Performance

Caching Strategies

In-process caches, Redis, HTTP caching headers, and CDN edge caching, choosing the right layer.

Overview

Caching stores the result of expensive computations (database queries, API calls, rendered HTML) so subsequent requests can be served without repeating the work. The key challenge is cache invalidation: deciding when a cached value is stale. Cache levels include CDN (edge), application (Redis/Memcached), database query cache, and in-process memory. Each level has different latency, capacity, and invalidation semantics.

Origin

CPU caching (L1/L2) was fundamental from the 1980s. Squid (1996) popularised HTTP proxy caching. Memcached (Brad Fitzpatrick, 2003, built for LiveJournal) was the first widely-adopted distributed application cache. Redis (Salvatore Sanfilippo, 2009) added persistence, data structures, and pub/sub.

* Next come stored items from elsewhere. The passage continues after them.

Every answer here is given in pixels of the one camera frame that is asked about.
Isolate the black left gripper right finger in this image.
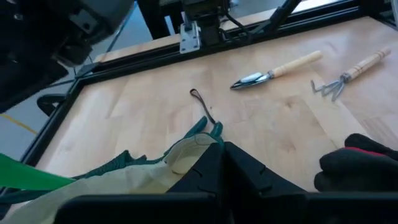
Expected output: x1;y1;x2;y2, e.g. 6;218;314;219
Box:
223;141;398;224

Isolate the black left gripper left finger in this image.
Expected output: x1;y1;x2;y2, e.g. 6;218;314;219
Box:
53;142;224;224

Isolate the cream gardening bag green trim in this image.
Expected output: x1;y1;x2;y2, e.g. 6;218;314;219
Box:
0;88;225;224

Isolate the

Phil Karlton's quip "there are only two hard things in computer science: cache invalidation and naming things" dates to the 1990s.

Examples

Cache-aside pattern with Redis in TypeScript

import Redis from 'ioredis';

const redis = new Redis(process.env.REDIS_URL!);

async function cacheAside<T>(
  key: string,
  ttlSeconds: number,
  fetch: () => Promise<T>
): Promise<T> {
  const cached = await redis.get(key);
  if (cached !== null) {
    return JSON.parse(cached) as T;
  }
  const value = await fetch();
  await redis.setex(key, ttlSeconds, JSON.stringify(value));
  return value;
}

// Usage: cache user profiles for 5 minutes
async function getUserProfile(userId: string) {
  return cacheAside(
    'user:profile:' + userId,
    300,
    () => db.users.findUniqueOrThrow({
      where: { id: userId },
      include: { subscription: true, preferences: true }
    })
  );
}

// Cache invalidation: call on user profile update
async function invalidateUserCache(userId: string): Promise<void> {
  await redis.del('user:profile:' + userId);
}

Cache-aside (lazy loading) populates the cache on demand. Write-through populates on every write, keeping the cache warm at the cost of write latency. The TTL is the safety net for invalidation failures; a 5-minute TTL means stale data is never older than 5 minutes.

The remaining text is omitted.